Lokad's forecasting engine addresses this concern by extensively leveraging correlations between items. However, since historical data is sparse, it is quite difficult to correlate items based on their past values alone. As a result, the forecasting engine also tries to leverage the relationships that exist between items based on their attributes or properties.

In retail, these properties are typically collected through PIM (Product Information Management) systems. Lokad, as a webapp, does not provide any PIM features, but the data processed by Lokad is frequently extracted from PIMs. These properties are interesting from a forecasting perspective because they implicitly embed a lot of information about the market itself - i.e. they point to the relevant market segments and highlight the differentiation factors between the items.

The hierarchy

The hierarchy is intended as a hierarchical (tree-like) organization of all the items. The forecasting engine supports up to 4 levels of hierarchy. When multiple hierarchy levels are present, they should be conveyed to the forecasting engine by decreasing order of importance - i.e. the first argument representing the top-most hierarchical level. The forecasting engine does not support multiple hierarchies.

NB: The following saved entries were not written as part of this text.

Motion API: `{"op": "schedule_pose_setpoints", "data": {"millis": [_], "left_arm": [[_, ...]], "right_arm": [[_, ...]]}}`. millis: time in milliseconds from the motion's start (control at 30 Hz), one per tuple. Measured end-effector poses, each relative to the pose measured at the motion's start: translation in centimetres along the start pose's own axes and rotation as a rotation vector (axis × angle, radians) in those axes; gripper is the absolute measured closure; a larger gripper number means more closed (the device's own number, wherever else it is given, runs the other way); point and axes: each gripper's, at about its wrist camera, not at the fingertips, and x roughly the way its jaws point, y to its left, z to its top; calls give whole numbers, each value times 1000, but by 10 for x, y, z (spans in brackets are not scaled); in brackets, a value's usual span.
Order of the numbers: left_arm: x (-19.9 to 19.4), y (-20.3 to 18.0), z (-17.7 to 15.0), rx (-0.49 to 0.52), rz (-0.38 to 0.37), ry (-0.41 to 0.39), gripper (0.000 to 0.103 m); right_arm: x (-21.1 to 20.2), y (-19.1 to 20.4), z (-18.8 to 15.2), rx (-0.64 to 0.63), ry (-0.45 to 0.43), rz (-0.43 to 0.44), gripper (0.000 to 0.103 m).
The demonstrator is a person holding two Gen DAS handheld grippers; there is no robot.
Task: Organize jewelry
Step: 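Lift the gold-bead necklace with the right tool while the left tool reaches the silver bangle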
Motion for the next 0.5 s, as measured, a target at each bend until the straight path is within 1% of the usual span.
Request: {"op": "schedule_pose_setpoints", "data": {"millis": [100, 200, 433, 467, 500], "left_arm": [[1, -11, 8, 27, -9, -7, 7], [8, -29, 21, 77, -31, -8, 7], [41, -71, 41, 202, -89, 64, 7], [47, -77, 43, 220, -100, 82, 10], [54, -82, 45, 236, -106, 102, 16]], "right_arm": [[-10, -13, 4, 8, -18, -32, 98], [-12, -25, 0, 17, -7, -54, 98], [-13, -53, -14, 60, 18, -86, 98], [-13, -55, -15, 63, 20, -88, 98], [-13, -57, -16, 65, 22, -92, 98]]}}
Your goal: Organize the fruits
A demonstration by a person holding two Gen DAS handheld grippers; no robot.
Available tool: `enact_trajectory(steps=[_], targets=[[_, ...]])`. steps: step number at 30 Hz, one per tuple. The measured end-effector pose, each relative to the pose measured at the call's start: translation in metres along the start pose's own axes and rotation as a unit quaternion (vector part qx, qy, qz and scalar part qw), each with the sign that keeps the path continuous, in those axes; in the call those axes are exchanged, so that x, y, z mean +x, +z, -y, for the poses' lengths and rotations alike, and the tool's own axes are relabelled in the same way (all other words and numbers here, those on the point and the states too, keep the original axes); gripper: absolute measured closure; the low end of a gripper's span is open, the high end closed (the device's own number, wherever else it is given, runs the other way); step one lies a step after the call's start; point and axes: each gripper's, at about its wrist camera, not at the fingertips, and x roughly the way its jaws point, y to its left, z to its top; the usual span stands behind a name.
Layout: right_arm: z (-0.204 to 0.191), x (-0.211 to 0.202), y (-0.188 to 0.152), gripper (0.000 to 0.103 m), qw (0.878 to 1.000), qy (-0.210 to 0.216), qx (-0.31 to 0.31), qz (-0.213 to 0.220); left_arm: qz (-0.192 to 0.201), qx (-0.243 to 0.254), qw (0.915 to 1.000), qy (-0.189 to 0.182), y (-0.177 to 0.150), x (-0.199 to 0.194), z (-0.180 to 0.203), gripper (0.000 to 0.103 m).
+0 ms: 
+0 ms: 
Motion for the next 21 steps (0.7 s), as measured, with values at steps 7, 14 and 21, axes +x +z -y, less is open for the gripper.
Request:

Most businesses already have a hierarchy in place for organizing their items. Hierarchical levels can be named as market, segment, family, sub-family ... depending on the applicable terminology within the company. For example, for e-commerce businesses, the product hierarchy is typically visible on the company's website through the navigation menus.

The categories

The categories are intended for various categorizations of items which are deemed as relevant from a forecasting perspective. The categories are meant to complement the hierarchy on the more transverse properties of the good being sold (e.g. the author in case of books). Unlike the hierarchy, categories are not expected to share any specific relationships among themselves; hence the first category is not expected to be above the second category.

In practice, categories can be used to reflect relatively diverse attributes of items such as the brand, material, or color. Categories can also be used as an alternative way to represent a secondary hierarchy. The forecasting engine supports up to 4 distinct category attributes.

The plain-text labels

The labels are intended as a loose categorization of the items through their plain-text descriptions. The forecasting engine has text-timing capabilities intended to support datasets where categories and hierarchies are lacking. Indeed, while hand-crafted categories and hierarchies are desirable as far the forecasting accuracy is concerned such information is not always available and manually re-entering it for thousands of items is impractical as well.

Fortunately, Lokad’s forecasting engine is capable of exploiting the plain-text description of the items themselves. While there is no strict limitation on the size of the plain-text description, the forecasting engine is optimized for descriptions that contains less than 20 words. As a rule of thumb, best results are obtained with one-line descriptions of the items. In practice, we observe that high-quality, plain-text descriptions bring nearly as much accuracy improvement as well-defined categories and hierarchies.

Prior knowledge about the market

Through the hierarchy and the categories, the forecasting engine expects to gain prior knowledge about the market itself. In our experience, any attributes or characteristics that are perceived to be insightful by a domain expert are likely to be relevant for the forecasting engine as well. For any sizeable dataset including over a hundred items, we strongly recommend including at least two attributes (possibly two hierarchy levels, or one hierarchy level plus one category). Providing such information yields substantial accuracy gains.

On the other hand, we strongly discourage generating synthetic categories - or hierarchy levels - which would try to inform the forecasting engine about say, seasonality or sales volumes, or sales erraticity for example. In fact, if the attribute can be computed from the historical data itself, the forecasting engine can do it on its own, with no additional assistance required.